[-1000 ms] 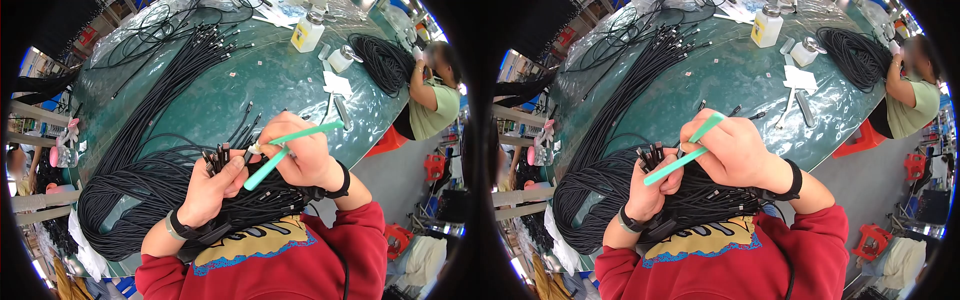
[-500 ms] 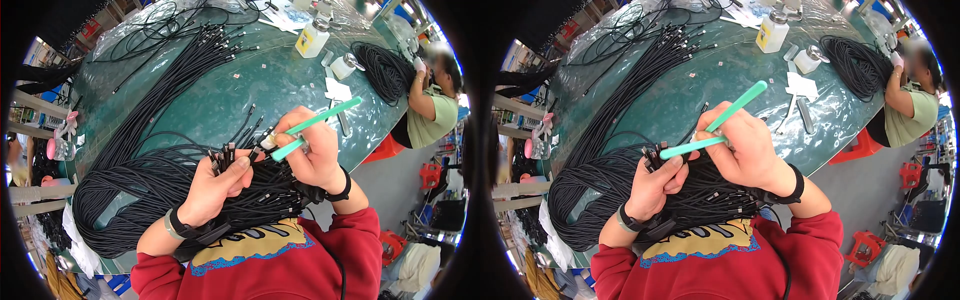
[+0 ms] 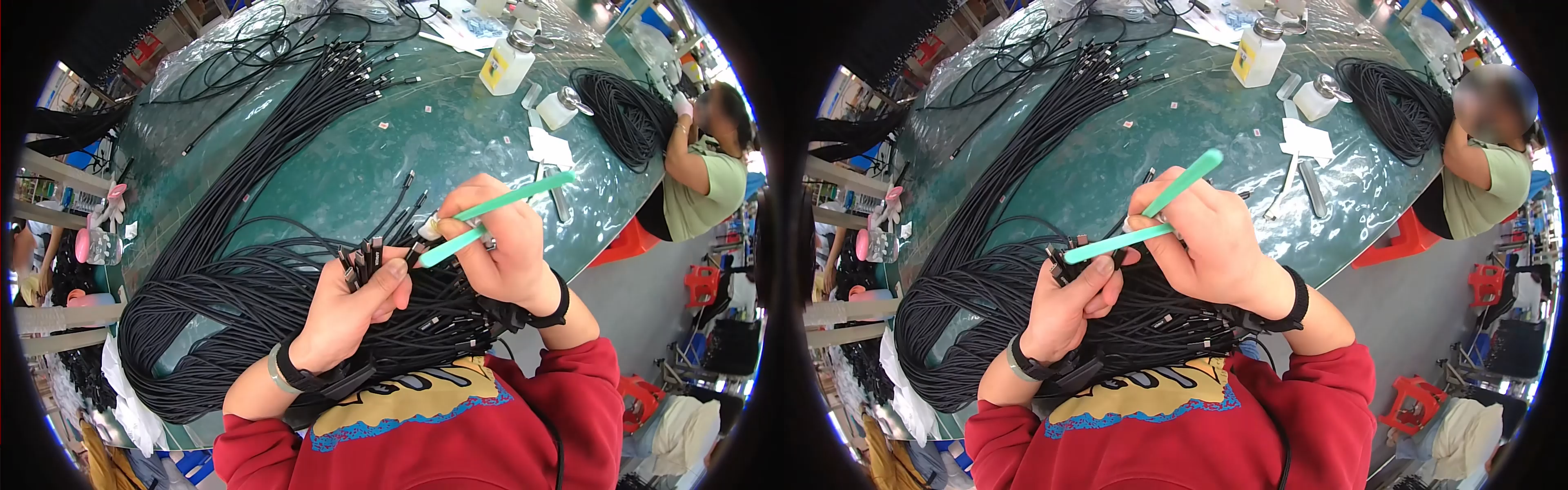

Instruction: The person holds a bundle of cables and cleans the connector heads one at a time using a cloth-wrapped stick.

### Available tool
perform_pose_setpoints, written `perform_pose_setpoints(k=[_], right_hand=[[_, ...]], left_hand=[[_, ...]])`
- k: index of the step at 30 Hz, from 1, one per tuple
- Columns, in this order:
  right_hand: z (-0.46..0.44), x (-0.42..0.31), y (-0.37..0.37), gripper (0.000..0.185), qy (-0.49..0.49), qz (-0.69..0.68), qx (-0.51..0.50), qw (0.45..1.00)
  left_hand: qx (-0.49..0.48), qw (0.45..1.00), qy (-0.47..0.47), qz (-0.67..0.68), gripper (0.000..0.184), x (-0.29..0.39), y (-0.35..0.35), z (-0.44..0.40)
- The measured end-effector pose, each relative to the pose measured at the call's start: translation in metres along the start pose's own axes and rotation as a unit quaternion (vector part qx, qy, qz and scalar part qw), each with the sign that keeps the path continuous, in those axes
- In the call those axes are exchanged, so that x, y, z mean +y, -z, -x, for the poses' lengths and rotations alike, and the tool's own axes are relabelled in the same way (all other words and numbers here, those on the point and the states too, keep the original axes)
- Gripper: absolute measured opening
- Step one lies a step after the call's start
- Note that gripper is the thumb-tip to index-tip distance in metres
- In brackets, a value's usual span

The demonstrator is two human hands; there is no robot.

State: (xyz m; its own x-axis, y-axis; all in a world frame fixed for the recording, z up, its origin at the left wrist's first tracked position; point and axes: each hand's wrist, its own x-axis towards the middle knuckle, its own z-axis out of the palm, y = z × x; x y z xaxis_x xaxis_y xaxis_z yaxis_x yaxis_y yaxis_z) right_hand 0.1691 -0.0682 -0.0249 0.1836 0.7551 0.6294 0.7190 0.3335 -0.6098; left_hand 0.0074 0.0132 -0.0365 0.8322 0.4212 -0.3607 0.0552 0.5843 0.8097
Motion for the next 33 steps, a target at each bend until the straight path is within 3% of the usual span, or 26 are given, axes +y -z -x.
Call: perform_pose_setpoints(k=[9, 13, 17, 20, 22, 33], right_hand=[[0.0055, 0.0029, -0.002, 0.011, 0.03, -0.009, -0.041, 0.999], [0.0093, 0.0003, 0.0036, 0.011, -0.02, -0.022, -0.047, 0.998], [0.0032, 0.0006, -0.0023, 0.011, 0.038, -0.014, -0.029, 0.999], [0.0009, 0.0009, 0.0017, 0.012, -0.024, -0.005, -0.01, 1.0], [0.0007, -0.0006, 0.0009, 0.012, -0.014, -0.019, -0.009, 1.0], [0.0022, 0.0043, 0.0, 0.012, 0.037, -0.03, -0.044, 0.998]], left_hand=[[0.002, 1.0, 0.02, -0.015, 0.02, -0.0012, 0.0019, -0.0001], [-0.003, 1.0, 0.007, -0.02, 0.019, 0.0052, -0.0016, 0.0012], [0.015, 1.0, 0.017, -0.021, 0.019, 0.0014, -0.0008, 0.0018], [-0.006, 1.0, 0.001, -0.029, 0.02, 0.0042, -0.0007, 0.0007], [-0.015, 0.999, -0.002, -0.034, 0.021, 0.0042, 0.0002, 0.0006], [-0.047, 0.995, 0.052, 0.077, 0.024, 0.0046, 0.0067, -0.0043]])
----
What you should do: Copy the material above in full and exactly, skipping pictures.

Result of the exercise:
[-1000 ms] 
[-500 ms] 
[+0 ms] 

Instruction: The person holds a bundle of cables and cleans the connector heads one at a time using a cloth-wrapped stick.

### Available tool
perform_pose_setpoints, written `perform_pose_setpoints(k=[_], right_hand=[[_, ...]], left_hand=[[_, ...]])`
- k: index of the step at 30 Hz, from 1, one per tuple
- Columns, in this order:
  right_hand: z (-0.46..0.44), x (-0.42..0.31), y (-0.37..0.37), gripper (0.000..0.185), qy (-0.49..0.49), qz (-0.69..0.68), qx (-0.51..0.50), qw (0.45..1.00)
  left_hand: qx (-0.49..0.48), qw (0.45..1.00), qy (-0.47..0.47), qz (-0.67..0.68), gripper (0.000..0.184), x (-0.29..0.39), y (-0.35..0.35), z (-0.44..0.40)
- The measured end-effector pose, each relative to the pose measured at the call's start: translation in metres along the start pose's own axes and rotation as a unit quaternion (vector part qx, qy, qz and scalar part qw), each with the sign that keeps the path continuous, in those axes
- In the call those axes are exchanged, so that x, y, z mean +y, -z, -x, for the poses' lengths and rotations alike, and the tool's own axes are relabelled in the same way (all other words and numbers here, those on the point and the states too, keep the original axes)
- Gripper: absolute measured opening
- Step one lies a step after the call's start
- Note that gripper is the thumb-tip to index-tip distance in metres
- In brackets, a value's usual span

The demonstrator is two human hands; there is no robot.

State: (xyz m; its own x-axis, y-axis; all in a world frame fixed for the recording, z up, its origin at the left wrist's first tracked position; point and axes: each hand's wrist, its own x-axis towards the middle knuckle, its own z-axis out of the palm, y = z × x; x y z xaxis_x xaxis_y xaxis_z yaxis_x yaxis_y yaxis_z) right_hand 0.1691 -0.0682 -0.0249 0.1836 0.7551 0.6294 0.7190 0.3335 -0.6098; left_hand 0.0074 0.0132 -0.0365 0.8322 0.4212 -0.3607 0.0552 0.5843 0.8097
Motion for the next 33 steps, a target at each bend until the straight path is within 3% of the usual span, or 26 are given, axes +y -z -x.
Call: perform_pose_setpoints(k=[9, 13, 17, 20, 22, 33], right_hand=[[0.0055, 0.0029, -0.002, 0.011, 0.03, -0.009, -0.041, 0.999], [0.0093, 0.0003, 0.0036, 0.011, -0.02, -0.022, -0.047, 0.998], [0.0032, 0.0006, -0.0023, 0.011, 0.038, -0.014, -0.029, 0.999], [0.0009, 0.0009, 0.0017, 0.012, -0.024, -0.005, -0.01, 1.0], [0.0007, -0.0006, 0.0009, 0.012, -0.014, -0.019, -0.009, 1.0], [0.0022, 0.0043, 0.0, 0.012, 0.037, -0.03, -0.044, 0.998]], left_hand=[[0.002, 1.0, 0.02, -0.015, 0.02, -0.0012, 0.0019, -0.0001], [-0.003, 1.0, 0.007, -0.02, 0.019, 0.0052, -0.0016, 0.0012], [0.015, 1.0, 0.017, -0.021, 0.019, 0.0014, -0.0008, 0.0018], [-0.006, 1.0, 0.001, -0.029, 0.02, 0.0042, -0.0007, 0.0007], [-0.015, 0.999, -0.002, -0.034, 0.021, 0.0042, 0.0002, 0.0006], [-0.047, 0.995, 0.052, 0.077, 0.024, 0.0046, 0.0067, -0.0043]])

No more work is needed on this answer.